The metrics for a one-person engine are different from a bigger team. Vanity metrics matter even less. The ones we track:

  • Posts shipped per quarter, against plan. If the plan was eight and the team shipped six, that is a yellow light. If it was eight and they shipped four, the format mix is wrong.
  • Average position in Search Console for the three target topics, six-month rolling.
  • Active newsletter subscribers, defined as opens in the last six issues.
  • Sales-cited content. How often are sales reps reporting that buyers mentioned a piece in a discovery call. This is the metric that tells you the work is reaching the right audience.

Our measuring content marketing ROI post covers the broader attribution picture, but for a one-person team the simpler metrics are the more honest ones.

When to grow the team

The signal that a one-person team needs help is not that the workload is too heavy. It is that the work that compounds is being squeezed out by reactive work. When the marketer is consistently shipping fewer than two posts a month and the calendar has slipped for three quarters in a row, the team needs a second pair of hands. That second pair can be a freelancer, an agency or a hire. The shape matters less than the relief.

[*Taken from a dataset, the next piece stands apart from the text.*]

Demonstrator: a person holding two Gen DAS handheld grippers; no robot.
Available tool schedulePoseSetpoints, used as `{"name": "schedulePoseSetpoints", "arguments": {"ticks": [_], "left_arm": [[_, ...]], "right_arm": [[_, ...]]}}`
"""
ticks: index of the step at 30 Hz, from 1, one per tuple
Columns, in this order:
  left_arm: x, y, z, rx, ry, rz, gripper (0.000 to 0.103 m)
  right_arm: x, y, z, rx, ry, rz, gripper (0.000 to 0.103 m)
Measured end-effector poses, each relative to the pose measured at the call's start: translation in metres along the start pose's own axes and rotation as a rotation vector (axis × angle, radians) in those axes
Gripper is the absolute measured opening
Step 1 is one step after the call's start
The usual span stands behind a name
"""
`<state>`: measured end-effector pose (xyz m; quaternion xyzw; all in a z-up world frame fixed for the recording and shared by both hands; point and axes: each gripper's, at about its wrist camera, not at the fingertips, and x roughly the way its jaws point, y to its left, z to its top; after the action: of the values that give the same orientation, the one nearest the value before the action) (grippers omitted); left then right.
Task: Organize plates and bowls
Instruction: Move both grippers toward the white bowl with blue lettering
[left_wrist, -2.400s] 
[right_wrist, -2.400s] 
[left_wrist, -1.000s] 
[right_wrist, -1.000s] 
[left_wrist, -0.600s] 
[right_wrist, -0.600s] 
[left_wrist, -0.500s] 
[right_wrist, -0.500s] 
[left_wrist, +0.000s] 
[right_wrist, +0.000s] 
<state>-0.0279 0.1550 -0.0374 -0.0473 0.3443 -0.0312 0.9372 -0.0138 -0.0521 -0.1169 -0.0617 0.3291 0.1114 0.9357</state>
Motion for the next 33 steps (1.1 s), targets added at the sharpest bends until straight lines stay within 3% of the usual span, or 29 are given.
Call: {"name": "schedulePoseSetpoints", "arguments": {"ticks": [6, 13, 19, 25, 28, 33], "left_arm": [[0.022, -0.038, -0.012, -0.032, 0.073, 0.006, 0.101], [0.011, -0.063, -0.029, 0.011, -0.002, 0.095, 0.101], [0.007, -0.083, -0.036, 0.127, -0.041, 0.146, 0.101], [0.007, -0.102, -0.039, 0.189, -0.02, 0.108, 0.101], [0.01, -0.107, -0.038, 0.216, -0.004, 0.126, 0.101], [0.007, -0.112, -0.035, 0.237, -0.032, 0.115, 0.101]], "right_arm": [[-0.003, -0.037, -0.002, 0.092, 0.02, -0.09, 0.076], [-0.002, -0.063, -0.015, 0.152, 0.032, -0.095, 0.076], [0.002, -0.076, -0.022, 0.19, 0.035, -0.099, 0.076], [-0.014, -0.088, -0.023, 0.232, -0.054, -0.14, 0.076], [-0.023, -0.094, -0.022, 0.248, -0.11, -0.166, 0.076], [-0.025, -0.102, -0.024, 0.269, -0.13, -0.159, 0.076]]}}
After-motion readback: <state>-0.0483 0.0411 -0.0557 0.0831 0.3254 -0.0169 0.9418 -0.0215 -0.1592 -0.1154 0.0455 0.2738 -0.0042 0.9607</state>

If you are running content as a one-person team and are not sure where to draw the line on what to do yourself versus outsource, drop us a line. We have had this conversation often enough to know what tends to work.

Frequently asked questions

How many content formats can one person realistically run?
Two. The biggest mistake one-person teams make is trying to run the same format mix as a five-person team. Blog posts, case studies, whitepapers, webinars, podcasts, newsletters and a regular LinkedIn programme each get 15% of attention and none get enough. Our default for a solo content lead is blog posts as the primary format, two per month, plus a fortnightly newsletter as the distribution layer. Everything else, including case studies, social and webinars, runs as a periodic project not a constant cadence.
What is the right thing to outsource if budget only allows one task?
Outsource the editing, formatting and publishing rather than the writing itself. Writing requires a freelancer with the right technical depth and the budget to keep them, which most one-person teams cannot sustain. Editorial production is more practical and more valuable. The marketer drafts the post in 90 minutes, hands it to a freelancer for editing and uploading, and the post goes live the same week. Without that step, the post sits in Google Docs for three weeks waiting for the marketer to find time to format it.
What does a realistic weekly rhythm look like?
Three 90-minute editorial blocks per week, ideally on the same day each week, ideally first thing in the morning. Three blocks is enough to write a 1,200-word post or do a substantive edit. More than three is rarely sustainable. Less than three and the calendar starts slipping. The blocks have to be defended. A one-person team that takes meetings during their editorial blocks does not produce content. Calendar discipline is not a personality trait. It is the engine.